Why I’m not in Austin for the big event: 

1) Flocks – Anyone who knows me IRL knows that I’m the last person to jump on a ship just because others have. I’d rather take my chances with the sharks. Ok, maybe that’s a bad example, but I’m definitely not someone who gravitates to groups of people. I’m perfectly comfortable wandering around on the outside of the fence. Call it a wolf complex, whatever, but it’s who I am and I’m cool with it. 

2) Validation – If we routinely engage in dialogue in social media, I’m obviously enamored with you. But this doesn’t mean that we ever have to meet in person to validate our friendship. Maybe not ever. People who I like, get that. (note: I AM planning a trip to NYC this summer to see a bunch of my friends from here, there. DM me so we can hang.) 

3) Coffee – I don’t drink alcohol. This pretty much means that I would be the only person holding a styrofoam cup filled with the black stuff at every event. And so I’d never get any sleep. And that would suck. 

4) Pillows – Speaking of sleep, I use an orthopedic pillow. Don’t laugh, it’s good for alignment. Most hotel beds don’t come standard with pillows designed for my 7 and 5/8 head. And I’m damn sure not packing a pillow in my suitcase.  

5) Church – As mentioned above, I’m not a congregation guy. I don’t like church because I don’t like to be preached to. So why would I want to sit in an audience and listen to someone talk? If something important comes out of sxsw, I’ll hear about it without having to attend.

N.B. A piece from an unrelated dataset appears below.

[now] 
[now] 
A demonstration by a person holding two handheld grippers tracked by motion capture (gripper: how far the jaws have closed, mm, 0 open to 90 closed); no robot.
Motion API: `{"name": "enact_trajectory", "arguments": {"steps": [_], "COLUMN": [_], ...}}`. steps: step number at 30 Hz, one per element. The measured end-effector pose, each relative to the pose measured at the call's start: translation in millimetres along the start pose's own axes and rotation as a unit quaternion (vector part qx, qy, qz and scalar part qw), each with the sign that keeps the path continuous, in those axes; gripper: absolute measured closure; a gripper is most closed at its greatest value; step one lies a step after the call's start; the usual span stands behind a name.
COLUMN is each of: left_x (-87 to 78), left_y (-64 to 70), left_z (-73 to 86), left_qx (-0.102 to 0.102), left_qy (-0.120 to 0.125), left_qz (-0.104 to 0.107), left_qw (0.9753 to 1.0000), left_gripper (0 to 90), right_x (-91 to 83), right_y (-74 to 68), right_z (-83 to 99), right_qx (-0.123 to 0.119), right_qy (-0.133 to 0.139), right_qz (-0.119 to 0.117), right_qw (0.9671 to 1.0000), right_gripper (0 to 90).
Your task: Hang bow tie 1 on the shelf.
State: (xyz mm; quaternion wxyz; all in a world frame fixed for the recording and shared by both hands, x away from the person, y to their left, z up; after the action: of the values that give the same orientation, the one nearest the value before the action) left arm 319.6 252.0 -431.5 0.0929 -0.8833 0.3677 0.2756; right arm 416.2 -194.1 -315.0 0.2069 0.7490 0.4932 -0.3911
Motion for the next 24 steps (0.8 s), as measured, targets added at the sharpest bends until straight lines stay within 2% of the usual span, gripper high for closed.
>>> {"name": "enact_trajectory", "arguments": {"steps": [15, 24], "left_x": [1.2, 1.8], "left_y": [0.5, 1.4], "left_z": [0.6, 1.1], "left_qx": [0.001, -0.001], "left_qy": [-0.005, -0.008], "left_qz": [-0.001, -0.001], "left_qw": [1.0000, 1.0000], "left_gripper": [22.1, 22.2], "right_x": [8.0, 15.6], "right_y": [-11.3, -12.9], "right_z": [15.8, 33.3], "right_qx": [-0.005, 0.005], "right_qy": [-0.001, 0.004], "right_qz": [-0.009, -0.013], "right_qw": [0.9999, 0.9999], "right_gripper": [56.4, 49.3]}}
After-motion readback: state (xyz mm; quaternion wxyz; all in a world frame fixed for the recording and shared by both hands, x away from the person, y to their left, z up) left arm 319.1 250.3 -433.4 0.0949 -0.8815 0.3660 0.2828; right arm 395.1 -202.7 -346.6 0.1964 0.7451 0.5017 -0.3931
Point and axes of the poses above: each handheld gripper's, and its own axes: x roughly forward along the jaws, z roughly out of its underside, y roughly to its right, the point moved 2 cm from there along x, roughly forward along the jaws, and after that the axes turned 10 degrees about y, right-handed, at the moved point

6) Intimacy – Thanks to my service in the US Air Force, and a lot of metal shows as a young man, I am nearly deaf in my right ear. When I go to places with a bunch of people talking, I can’t hear shit. I prefer my conversations with just a few people over coffee or a lunch. Sometimes dinner. 

7) Texas – When I left Texas at the age of 18, my name wasn’t Jim Mitchem, it was Holden Fucking Caulfield and Texas had had its share of me – for a lifetime. 

8) Hand Sanitizer – There are way too many egos converging at this conference for my comfort. I don’t follow these people in social media, why would I want to listen to them talk for an hour? 

9) Confidence – I don’t need to be seen at a place or with certain people to have it. You go head on and post that twitpic of you and the loud wine guy or the unmarketing guy hugging. I’m sure that this will add to your uncredibility as an unguru. 

10)  Comfort Zone – I used to travel. A lot. Then I discovered home – and home is very comfortable. Whenever I travel today, I invariably wish I could bring my wife. Nothing is real without her. Not even that awesome talk you’re about to attend. 

If you’re in Austin for sxsw or sxswi or whatever it’s called, I’m sure you’ll have a blast. But unless you tell me you get to make out with Natalie Portman, I won’t be jealous of anything you do. 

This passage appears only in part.